:: GIVEN DATA ::

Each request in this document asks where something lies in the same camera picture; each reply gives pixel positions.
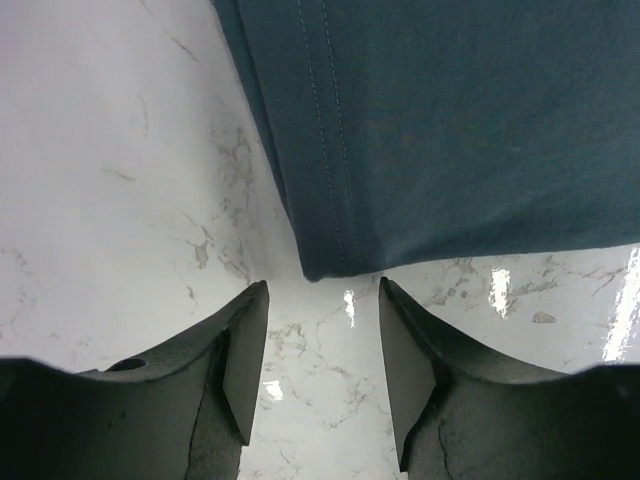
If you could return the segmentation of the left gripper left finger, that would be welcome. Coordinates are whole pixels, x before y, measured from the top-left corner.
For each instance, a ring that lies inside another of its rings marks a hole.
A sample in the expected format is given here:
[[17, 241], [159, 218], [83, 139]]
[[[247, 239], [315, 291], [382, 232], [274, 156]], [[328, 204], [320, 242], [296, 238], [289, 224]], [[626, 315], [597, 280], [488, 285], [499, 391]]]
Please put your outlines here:
[[99, 371], [1, 362], [5, 479], [234, 479], [254, 422], [269, 292]]

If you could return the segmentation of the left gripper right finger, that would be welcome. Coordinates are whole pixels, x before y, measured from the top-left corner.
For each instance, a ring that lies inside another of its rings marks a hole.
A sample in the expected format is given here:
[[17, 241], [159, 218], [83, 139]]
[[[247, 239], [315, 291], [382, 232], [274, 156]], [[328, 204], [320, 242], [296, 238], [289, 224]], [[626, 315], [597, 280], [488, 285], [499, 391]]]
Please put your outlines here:
[[639, 369], [573, 374], [494, 350], [379, 285], [400, 470], [412, 479], [635, 479]]

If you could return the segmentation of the blue grey t shirt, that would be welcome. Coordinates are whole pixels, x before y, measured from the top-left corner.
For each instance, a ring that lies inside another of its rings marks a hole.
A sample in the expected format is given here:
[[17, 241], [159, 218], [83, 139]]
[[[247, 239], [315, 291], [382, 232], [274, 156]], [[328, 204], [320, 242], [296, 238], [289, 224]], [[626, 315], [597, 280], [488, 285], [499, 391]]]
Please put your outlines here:
[[639, 5], [218, 1], [304, 276], [639, 239]]

:::

### PROMPT
Go through the entries above and pull out each line with "could" in it.

### EXERCISE RESULT
If you could return the segmentation of the left gripper left finger, that would be welcome. Coordinates are whole pixels, x before y, measured from the top-left corner.
If you could return the segmentation of the left gripper right finger, that would be welcome. Coordinates are whole pixels, x before y, measured from the top-left corner.
If you could return the segmentation of the blue grey t shirt, that would be welcome. Coordinates are whole pixels, x before y, measured from the top-left corner.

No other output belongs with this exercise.